Bilateral heel drop & raises
- Stand with the front half of your foot on a stair or step, with your other foot fully on the step
- Slowly lower your injured heel as far as far as you can and then slowly raise your feet up so you feel the stretch in your calf (now, if your injury is bad you will want to avoid the raise until you make some progress, focus on the drop if you are severely injured)

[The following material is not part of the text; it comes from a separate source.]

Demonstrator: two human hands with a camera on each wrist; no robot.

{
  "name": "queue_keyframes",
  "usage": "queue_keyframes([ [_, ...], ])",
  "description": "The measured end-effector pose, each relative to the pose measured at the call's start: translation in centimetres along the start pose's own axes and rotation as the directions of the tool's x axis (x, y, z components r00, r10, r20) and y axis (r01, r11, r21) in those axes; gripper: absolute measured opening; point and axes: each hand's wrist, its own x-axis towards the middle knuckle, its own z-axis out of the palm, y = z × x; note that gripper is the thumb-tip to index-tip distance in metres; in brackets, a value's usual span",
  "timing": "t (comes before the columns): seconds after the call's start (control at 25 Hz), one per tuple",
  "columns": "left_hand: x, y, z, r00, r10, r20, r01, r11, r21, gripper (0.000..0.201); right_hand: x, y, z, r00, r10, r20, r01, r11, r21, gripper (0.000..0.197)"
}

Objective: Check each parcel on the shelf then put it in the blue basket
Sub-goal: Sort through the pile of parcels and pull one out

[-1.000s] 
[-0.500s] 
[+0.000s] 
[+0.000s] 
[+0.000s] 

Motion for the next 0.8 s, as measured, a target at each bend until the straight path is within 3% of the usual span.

- Repeat for two minutes on each foot
- Taking an exercise band, wrap the band around your toes and grasp the end of the band with your opposite hand
- With tension on the band, point your foot down and out, and hold briefly before bringing the foot back up
- Repeat this exercise for two minutes
These exercises also help strengthen, so make sure you perform them on both feet. There are many other exercises you can do to help strengthen the Achilles tendon, but these are the ones I found to be the most helpful.
- Roll out your calfs, thighs and quads
- Spend at least 30 seconds on each area
- Spend extra time rolling on any areas that are extra stiff
Other things you should consider
If your issue has been ongoing, you might need to consider a few unconventional things to help speed recovery.
- Footwear: This is maybe the number one thing you should look at to help with recover. Zero drop shoes are very popular, but can actually make Achilles tendonitis worse because of the strain it puts on the muscle. Shoes that have some drop to them decrease the stress on the tendon. I was a big-time supporter of the minimalist running movement, but moving away from zero drop shoes made quite a bit of difference.
- Strengthening Exercises: Don’t just focus on the Achilles tendon. If you developed Achilles tendonitis it was likely because of an underlying issue, such as weak core, calfs, or hip flexors. Adding in core focused workouts, such as Camp Gladiator could make a big impact on recovery. Just be careful to not overdo it, sometimes these workouts can put a lot of emphasis on intensity.
- Stretch Daily: or as much as you can. I started seeing the most progress in my recovery once I started stretching on a near daily basis. This also included strengthening exercises as well, that focused on my core and hip flexors. Stretch before and after workouts too. When I was younger I rejected the idea that stretching was necessary. Perhaps if I hadn’t I wouldn’t have been chronically injured for so long.
- Active Recovery: If your injury is acute, definitely take time off of running to recover from the injury, but if it’s chronic, you might consider active recovery. If you are a runner, this is likely the approach that interests you the most. Keep up a regular running schedule, but back way off of intensity. Keep hill and speed workouts to a minimum as well. The famous Dr. Phil Maffetone recommends subtracting five beats per minute from your maximum aerobic heart rate zone for training runs (when injured). In other words: keep your workouts slow and easy.
- Deep Tissue Massage: I’ve seen a lot of benefit from professional deep tissue massages, as well as massages I do on my own. Any time I apply CBD cream to my injured areas I spend a few minutes really working it in, which helps with the absorption of CBD as well as increasing blood flow to help heal the injury.
Don’t overdo it
I’m not a medical doctor or physical therapist, so take my advice with a grain of salt. These are just the things that have benefited me the most in my recovery. Remember to take it easy, and don’t push through pain. I’ve seen medical professionals several times to determine I don’t need surgery, so please be sure you do that before proceeding with any form self treatment.
Finally, as I mentioned at the start of the article, I really believe CBD has helped me to see progress with my recovery. It’s anti-inflammatory properties help with the healing process, and also just help cut down on the every day pain associated with the injury.